X_large_test = ll_test.drop(columns=config.TARGET)
y_large_test = ll_test[config.TARGET]

#### Generate the ROC curves for candidates

In [None]:
_, ax = plt.subplots()
plt.tight_layout()
plt.plot([0, 1], [0, 1], ls="--", color="black")
plt.xlabel("FPR")
plt.ylabel("TPR")
plt.title(f"Large loans - ROC Curves")
run = 0

for name, model in large_models.items():
    y_pred_prob = model.predict_proba(X_large_test)[:,1]
    y_pred = model.predict(X_large_test)
    fpr, tpr, _ = roc_curve(y_large_test, y_pred_prob)
    auc = roc_auc_score(y_large_test, y_pred_prob)

    ax.plot(
        fpr, tpr, 
        label=f"{name}: AUC {auc:.2%}", 
        linestyle="solid", 
        linewidth=2,
        color=pal_hex[run]
    )
    run += 1

ax.legend(loc="lower right")
plt.savefig(config.REPORTS_PATH / "roc/all_large_models_300000.jpeg", bbox_inches="tight")
plt.show()

#### Generate the classification report for each candidate

In [None]:
ll_results = []

for name, model in large_models.items():
    y_pred_prob = model.predict_proba(X_large_test)[:,1]
    y_pred = model.predict(X_large_test)
    report = evaluate_report(y_test=y_large_test, y_pred=y_pred, y_pred_prob=y_pred_prob)
    report["model"] = name
    ll_results.append(report)

#### Convert the results to a DataFrame and export if necessary

In [None]:
# results
large_model_metrics = pd.DataFrame(ll_results).set_index("model")
large_model_metrics

# export results to csv if needed
# large_model_metrics.to_csv("large_model_metrics.csv")

### Small loans model candidates <a name="3"></a>

* Process to select the optimal model specification includes:
* Reading in the test data and model candidates
* Generate ROC curves and classification reports for each small loans candidate
* The final selection is RF for small loans

[back to top](#toc)

In [None]:
sl_test = pd.read_parquet(config.FIN_FILE_PATH / "test_df_small_loans_300000.parquet")

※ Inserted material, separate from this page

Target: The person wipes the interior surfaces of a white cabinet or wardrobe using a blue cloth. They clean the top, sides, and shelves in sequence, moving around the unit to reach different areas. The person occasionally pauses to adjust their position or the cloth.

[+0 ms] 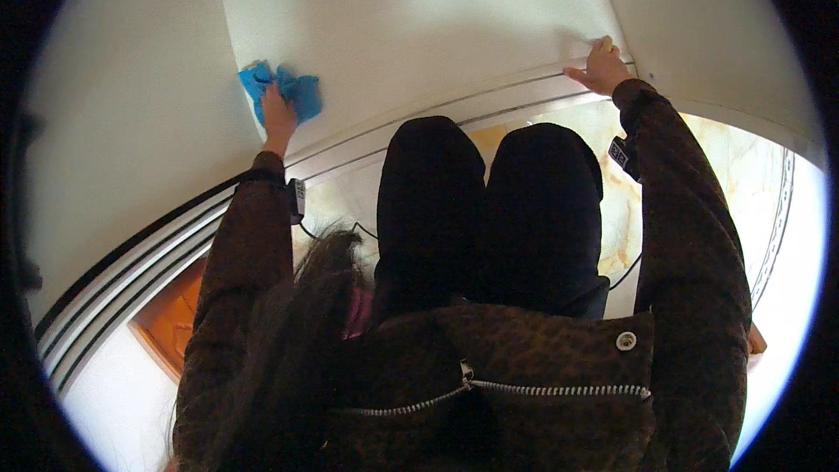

X_small_test = sl_test.drop(columns=config.TARGET)
y_small_test = sl_test[config.TARGET]

#### Generate the ROC curves for candidates

In [None]:
_, ax = plt.subplots()
plt.tight_layout()
plt.plot([0, 1], [0, 1], ls="--", color="black")
plt.xlabel("FPR")
plt.ylabel("TPR")
plt.title(f"Small loans - ROC Curves")
run = 0

for name, model in small_models.items():
    y_pred_prob = model.predict_proba(X_small_test)[:,1]
    y_pred = model.predict(X_small_test)
    fpr, tpr, _ = roc_curve(y_small_test, y_pred_prob)
    auc = roc_auc_score(y_small_test, y_pred_prob)

    ax.plot(
        fpr, tpr, 
        label=f"{name}: AUC {auc:.2%}", 
        linestyle="solid", 
        linewidth=2,
        color=pal_hex[run]
    )
    run += 1

ax.legend(loc="lower right")
plt.savefig(config.REPORTS_PATH / "roc/all_small_models_300000.jpeg", bbox_inches="tight")
plt.show()

#### Generate the classification report for each candidate

In [None]:
sl_results = []

for name, model in small_models.items():
    y_pred_prob = model.predict_proba(X_small_test)[:,1]
    y_pred = model.predict(X_small_test)
    report = evaluate_report(y_test=y_small_test, y_pred=y_pred, y_pred_prob=y_pred_prob)
    report["model"] = name
    sl_results.append(report)

#### Convert the results to a DataFrame and export if necessary

In [None]:
# results
small_model_metrics = pd.DataFrame(sl_results).set_index("model")
small_model_metrics

# export results to csv if needed
# small_model_metrics.to_csv("small_model_metrics.csv")

### Threshold selection

#### Large loans threshold selection <a name="4"></a>

* Selection process: Reading in the necessary data files and models 
* ROC curves and classification reports are then generated for each large loan threshold candidate
* We select the best performing large loans model with consideration to the small loan's performance
* The final threshold selected is 400k 

[back to top](#toc)

In [None]:
ll_200000_test = pd.read_parquet(config.FIN_FILE_PATH / "test_df_large_loans_200000.parquet")
ll_300000_test = pd.read_parquet(config.FIN_FILE_PATH / "test_df_large_loans_300000.parquet")
ll_400000_test = pd.read_parquet(config.FIN_FILE_PATH / "test_df_large_loans_400000.parquet")
ll_500000_test = pd.read_parquet(config.FIN_FILE_PATH / "test_df_large_loans_500000.parquet")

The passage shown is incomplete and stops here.